- T= Trailhead
- P= Parking
- R= Restrooms
- A= Amenities
Gaylord to Vanderbilt (TPRA)
The designated trailhead in Gaylord is located about one mile north of downtown on Fairview Road (sometimes called Five Lakes Road) at the soccer complex. Take Old US 27 to Fairview and turn left to the trailhead. Parking at the south side of Fairview at the Soccer Complex or County Fairgrounds. The 7.6-mile trail to Vanderbilt passes through a mixture of farmland and forests with some nice country views. In-town Gaylord also boasts some nice bicycle and hiking trails in Aspen Park on the southeast side of the city.
Photo: Goats enjoy their turn on the trail.
Vanderbilt to Wolverine (PRA)
There is plenty of parking as well as restrooms in local businesses where the trail crosses Main Street and in a small park across Old US 27 on the north end of town. Planning has begun to improve the amenities along the trail near the old depot. Even though this 10.9-mile segment follows I-75 closely, it has a remote feeling and is quite scenic.Travel in this segment can easily be made into a “loop” ride from either village because of the convenient paralleling local roads.
Photo: First Users mug for the camera in Vanderbilt.
Wolverine to Indian River (PRA)
Lumberjack Park along the swift and twisting Sturgeon River has parking and restrooms and there are other amenities up the hill in town to the west. The trail follows the river part of the way and crosses it twice on the 9.6-mile route to Indian River. You can swim safely in the river but watch for canoes and tubers as they run the river to Burt Lake. Stop behind the Chamber of Commerce building on US 27 at the north edge of downtown Indian River where you will find parking and full amenities on Indian River's main street.
Photo: Behind the Chamber of Commerce building in Indian River during construction.
Indian River to Topinabee (TPRA)
This scenic 5.6-mile stretch features the “spreads” of the Indian River as it enters Mullett Lake to the north of town, then suddenly bursts out onto the lake a mile or so below Topinabee. There is parking (and the only public swimming beach on the west side) at Village Park in town along with many amenities.
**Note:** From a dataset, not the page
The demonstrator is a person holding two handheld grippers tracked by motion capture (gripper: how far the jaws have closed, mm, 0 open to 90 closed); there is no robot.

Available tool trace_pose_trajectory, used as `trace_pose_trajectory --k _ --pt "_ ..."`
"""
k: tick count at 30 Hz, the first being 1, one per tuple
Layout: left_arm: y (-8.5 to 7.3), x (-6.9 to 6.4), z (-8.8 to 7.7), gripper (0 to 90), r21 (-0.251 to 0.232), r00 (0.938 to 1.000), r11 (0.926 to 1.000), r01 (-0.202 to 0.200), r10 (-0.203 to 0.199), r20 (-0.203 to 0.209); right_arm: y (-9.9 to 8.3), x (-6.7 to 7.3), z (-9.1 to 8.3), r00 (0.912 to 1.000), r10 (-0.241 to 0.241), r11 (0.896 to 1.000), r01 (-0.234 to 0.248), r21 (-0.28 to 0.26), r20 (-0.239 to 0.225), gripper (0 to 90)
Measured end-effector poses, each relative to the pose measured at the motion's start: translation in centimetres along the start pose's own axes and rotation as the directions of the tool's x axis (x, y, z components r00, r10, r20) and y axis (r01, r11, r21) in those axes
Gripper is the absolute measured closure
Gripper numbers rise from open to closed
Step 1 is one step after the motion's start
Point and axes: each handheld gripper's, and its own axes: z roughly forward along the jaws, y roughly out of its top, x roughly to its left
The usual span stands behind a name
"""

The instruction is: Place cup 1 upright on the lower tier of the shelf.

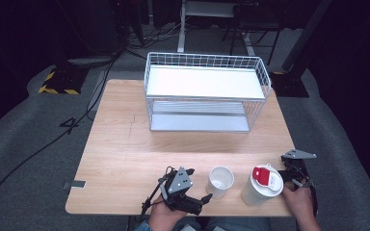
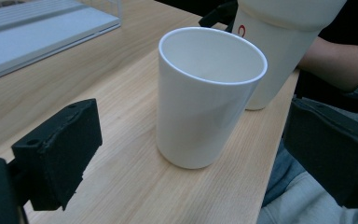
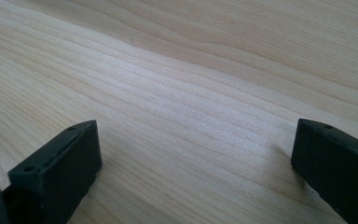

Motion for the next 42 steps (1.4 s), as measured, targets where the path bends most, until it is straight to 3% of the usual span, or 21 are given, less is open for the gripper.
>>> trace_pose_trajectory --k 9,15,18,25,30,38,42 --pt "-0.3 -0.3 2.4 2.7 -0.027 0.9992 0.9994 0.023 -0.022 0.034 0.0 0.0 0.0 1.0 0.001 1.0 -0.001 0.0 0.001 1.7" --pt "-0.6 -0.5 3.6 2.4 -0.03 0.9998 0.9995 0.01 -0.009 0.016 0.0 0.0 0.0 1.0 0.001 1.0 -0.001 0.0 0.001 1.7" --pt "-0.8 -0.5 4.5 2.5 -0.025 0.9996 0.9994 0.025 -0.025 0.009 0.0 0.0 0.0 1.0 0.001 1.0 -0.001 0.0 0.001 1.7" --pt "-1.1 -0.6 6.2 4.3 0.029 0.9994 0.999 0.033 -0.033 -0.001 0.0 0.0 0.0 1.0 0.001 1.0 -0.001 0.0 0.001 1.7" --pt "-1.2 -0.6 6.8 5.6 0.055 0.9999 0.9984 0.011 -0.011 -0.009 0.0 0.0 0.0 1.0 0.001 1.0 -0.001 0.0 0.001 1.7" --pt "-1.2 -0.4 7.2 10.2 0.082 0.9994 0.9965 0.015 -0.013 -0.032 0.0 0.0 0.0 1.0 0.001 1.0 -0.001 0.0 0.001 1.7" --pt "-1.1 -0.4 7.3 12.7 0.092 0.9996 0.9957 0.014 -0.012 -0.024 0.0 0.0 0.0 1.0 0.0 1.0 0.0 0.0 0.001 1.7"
Photo: Mullet Lake from the trail
Topinabee to Cheboygan (PRA)
More than half of this 11.9-mile segment runs along Mullett Lake’s beautiful west side with many unobstructed views. North of Lake Grove Road, the trail leaves the lake and shoots nearly in a straight line to Cheboygan. This section is mostly forest in the south that gives way to pleasant farm scenery near the city. The trailhead, under construction in the fall of 2007, is located at the junction of Western Avenue (N-S) and Lincoln Ave (E-W) to the southwest of the downtown area. This is also an intermediate trailhead for the Alpena to Mackinaw City Trail that runs into the city at the same point. The City of Cheboygan is working on plans to build a proper trailhead at this site. At this time the site is large enough for a few cars for parking, but trail users are advised to follow the trail north into town and then east on city streets into the downtown area where there are plenty of amenities.
Near the mouth of the Cheboygan you will find the dock for the ferry to Bois Blanc Island where you can find good biking on lightly traveled roads Photo 1: View of Mullet Lake from the trail at Mullet Creek.
Cheboygan to Mackinaw City (TPRA)
Running entirely along the west side of US 23, this 16.3-mile segment features some pleasing views of Lake Huron through the trees and across the highway.Mill Creek State Park can be an interesting family destination from either end of this segment. A consortium of interested parties is planning to construct a shelter and kiosk at the trailhead that is currently just a parking lot for cars and bicycles. It’s off the Straits Highway (Nicolet Street) on the driveway to the Mackinaw Crossings parking lot.
Mackinaw City has long been the gateway to Mackinac Island and the Upper Peninsula, but is now a fabulous destination resort in its own right with many top attractions for the entire family. It does not lack for amenities. Don’t fail to visit historic Fort Michilimackinac at the bridge. For bicyclists and long distance hikers, from the DNR Trailhead you can also turn south onto the trail to Petoskey on the Petoskey to Mackinaw City Trail. The DNR Trailhead is also the northernmost point in lower Michigan of the North Country Trail and the terminus of the Midland to Mackinac hiking trail.